I just tried the espresso and tonic! It's an odd idea but strangely seems to work. Almost has a touch of Campari about it, or Ramazzotti/Averna. Can't quite make my mind up but I'll happily try it a few more times. Whodathunkit?


----------



## Neill (Jun 26, 2013)

I've gone for it again today. No sugar and ordinary tonic water. It's foamed up like a coke float! Weirdly it does actually work. Amps up the fruit flavour from the coffee.


----------



## poolfan (May 9, 2014)

LOL this just sounds bizarre. Love G&T, love espresso, what can possibly go wrong when drunk on a caffeine high!!


----------



## DavidBondy (Aug 17, 2010)

Hmm... What about Gin and Espresso? I think not!


----------



## Neill (Jun 26, 2013)

poolfan said:


> LOL this just sounds bizarre. Love G&T, love espresso, what can possibly go wrong when drunk on a caffeine high!!


It is bizarre but weirdly tastes ok. I liked it better than iced pour over. I wouldn't want it that often but it was nice on that really hit day.


----------



## DannyMontez (May 19, 2014)

I'll try this when we next have tonic water. Sounds like a real strange combo.


----------



## Neill (Jun 26, 2013)

Here's a link to a pic of the barn version


__
http://instagr.am/p/qmuNVqpE1D/


----------



## Zal (May 7, 2020)

Tried it now without ice but still taste...interesting

Higly recommended but with ice


----------



## hotmetal (Oct 31, 2013)

Wow I'd forgotten about this thread!

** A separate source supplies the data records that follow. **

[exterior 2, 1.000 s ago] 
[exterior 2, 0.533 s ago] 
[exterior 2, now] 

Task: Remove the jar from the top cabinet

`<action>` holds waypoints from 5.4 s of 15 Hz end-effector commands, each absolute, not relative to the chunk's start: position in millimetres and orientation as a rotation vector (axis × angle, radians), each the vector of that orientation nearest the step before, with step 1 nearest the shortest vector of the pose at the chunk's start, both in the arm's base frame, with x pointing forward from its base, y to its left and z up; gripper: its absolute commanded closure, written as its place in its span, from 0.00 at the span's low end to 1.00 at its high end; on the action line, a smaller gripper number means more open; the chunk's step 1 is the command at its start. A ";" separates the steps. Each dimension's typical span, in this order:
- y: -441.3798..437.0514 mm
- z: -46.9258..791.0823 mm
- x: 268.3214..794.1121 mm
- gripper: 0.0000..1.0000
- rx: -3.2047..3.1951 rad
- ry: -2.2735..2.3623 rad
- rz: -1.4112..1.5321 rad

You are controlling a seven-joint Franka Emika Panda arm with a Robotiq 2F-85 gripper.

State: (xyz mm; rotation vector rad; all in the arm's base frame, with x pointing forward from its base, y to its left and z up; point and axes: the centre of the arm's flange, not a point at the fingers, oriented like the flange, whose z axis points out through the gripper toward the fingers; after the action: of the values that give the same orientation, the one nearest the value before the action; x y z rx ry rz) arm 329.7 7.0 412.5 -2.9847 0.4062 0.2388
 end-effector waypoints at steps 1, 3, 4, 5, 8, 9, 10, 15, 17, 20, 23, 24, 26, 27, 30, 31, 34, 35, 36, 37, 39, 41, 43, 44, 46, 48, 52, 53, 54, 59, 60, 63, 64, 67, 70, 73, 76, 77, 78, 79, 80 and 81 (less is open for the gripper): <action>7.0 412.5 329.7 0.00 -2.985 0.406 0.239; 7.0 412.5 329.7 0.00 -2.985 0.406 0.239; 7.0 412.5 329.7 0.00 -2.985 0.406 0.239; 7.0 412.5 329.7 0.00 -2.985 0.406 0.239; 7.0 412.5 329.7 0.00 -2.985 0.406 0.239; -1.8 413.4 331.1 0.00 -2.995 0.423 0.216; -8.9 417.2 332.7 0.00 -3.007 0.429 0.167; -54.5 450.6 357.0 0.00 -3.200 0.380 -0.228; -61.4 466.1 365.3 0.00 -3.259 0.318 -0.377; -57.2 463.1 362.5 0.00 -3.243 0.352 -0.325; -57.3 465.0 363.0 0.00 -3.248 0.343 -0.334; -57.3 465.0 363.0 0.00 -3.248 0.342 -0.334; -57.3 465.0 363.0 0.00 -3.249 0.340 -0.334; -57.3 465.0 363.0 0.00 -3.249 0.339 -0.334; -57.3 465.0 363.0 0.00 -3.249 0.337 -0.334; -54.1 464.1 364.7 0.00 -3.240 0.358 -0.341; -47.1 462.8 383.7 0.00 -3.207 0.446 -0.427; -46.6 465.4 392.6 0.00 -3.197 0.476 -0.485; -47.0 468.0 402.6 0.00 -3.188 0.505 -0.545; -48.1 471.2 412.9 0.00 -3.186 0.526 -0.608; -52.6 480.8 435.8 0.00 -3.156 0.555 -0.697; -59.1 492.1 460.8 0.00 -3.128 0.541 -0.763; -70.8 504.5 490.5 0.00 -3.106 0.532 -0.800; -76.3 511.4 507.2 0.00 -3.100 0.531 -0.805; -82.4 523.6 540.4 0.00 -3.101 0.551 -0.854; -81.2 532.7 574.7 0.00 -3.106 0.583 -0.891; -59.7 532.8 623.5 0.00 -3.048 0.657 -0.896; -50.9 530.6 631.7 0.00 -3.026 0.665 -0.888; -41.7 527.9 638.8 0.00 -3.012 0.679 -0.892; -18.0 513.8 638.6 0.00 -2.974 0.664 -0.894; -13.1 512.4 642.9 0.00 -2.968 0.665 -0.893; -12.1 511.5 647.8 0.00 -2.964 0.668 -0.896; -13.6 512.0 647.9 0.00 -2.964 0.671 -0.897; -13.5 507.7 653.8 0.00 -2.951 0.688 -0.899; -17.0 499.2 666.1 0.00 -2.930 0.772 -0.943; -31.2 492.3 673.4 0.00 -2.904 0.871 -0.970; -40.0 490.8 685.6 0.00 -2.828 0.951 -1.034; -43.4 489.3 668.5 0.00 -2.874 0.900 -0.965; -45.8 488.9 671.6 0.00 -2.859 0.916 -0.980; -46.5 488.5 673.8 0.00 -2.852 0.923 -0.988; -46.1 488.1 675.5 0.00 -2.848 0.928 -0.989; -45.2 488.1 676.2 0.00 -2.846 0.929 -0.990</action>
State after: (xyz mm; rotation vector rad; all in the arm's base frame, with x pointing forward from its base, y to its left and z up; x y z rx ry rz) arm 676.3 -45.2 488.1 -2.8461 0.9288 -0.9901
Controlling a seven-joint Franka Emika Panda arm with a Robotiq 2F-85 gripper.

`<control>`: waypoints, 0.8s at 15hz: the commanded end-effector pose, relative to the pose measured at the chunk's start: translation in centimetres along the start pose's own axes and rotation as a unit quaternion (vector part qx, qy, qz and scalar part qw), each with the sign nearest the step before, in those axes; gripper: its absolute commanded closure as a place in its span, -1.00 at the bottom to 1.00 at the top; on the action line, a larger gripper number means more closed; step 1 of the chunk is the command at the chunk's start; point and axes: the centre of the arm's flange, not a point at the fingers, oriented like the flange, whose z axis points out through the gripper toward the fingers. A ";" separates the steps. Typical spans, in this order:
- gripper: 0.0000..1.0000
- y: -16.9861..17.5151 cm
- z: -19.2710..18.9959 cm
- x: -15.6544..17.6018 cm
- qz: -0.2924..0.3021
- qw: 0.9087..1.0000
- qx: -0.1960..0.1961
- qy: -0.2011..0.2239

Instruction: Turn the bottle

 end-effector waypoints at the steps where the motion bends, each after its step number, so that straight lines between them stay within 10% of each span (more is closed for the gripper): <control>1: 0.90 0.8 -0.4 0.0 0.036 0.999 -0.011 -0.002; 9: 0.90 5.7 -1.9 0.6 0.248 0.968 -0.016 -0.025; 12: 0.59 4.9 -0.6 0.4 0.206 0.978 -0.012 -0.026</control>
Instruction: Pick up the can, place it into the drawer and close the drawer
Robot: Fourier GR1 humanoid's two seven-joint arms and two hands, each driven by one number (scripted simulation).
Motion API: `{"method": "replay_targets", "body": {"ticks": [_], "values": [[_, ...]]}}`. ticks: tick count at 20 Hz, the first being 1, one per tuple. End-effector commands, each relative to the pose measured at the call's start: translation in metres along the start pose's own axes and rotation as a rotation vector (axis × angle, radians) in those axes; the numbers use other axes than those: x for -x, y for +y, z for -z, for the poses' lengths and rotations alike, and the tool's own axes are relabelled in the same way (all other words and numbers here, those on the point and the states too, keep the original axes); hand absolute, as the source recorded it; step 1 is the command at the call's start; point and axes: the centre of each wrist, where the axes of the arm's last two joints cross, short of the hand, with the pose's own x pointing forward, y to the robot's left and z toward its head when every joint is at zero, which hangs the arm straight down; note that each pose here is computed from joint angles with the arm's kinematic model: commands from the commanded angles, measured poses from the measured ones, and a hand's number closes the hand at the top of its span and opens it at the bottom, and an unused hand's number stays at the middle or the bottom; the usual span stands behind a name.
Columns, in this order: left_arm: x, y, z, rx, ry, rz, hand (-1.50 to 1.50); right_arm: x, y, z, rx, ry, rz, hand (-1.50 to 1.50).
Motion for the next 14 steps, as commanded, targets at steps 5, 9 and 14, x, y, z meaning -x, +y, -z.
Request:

I see I commented, and I do remember the taste.

My next trick is gonna be Fernet Branca, cold brew and fever tree tonic. A bit leftfield but I think it could work for summer. A bit hipster for me but I have just bought a bottle of Fernet for entertaining a girl from Argentina (they drink it with coke) but I figured it might go with espresso.

___
Eat, drink and be merry


----------



## siliconslave (Feb 18, 2020)

I've had one of these in a cafe and it was terrible - not sure if it was the espresso that was the problem though i guess...


----------



## jjstorgaard (Jan 19, 2019)

The European Coffee Trip did quite a good video on espresso and cold brew tonic. It can be found here.

In the video, they mention that it's best with fancy craft tonic because it's not as sweet. Does anyone have any specific tonic recommendations?

JJ


----------



## Ozzyjohn (May 31, 2020)

I've obviously led a sheltered life - though I love coffee and I love gin - but I had never heard of combining them until I saw this thread. I have maybe 20 or 30 different gins at home and a fairly varied collection of tonic waters.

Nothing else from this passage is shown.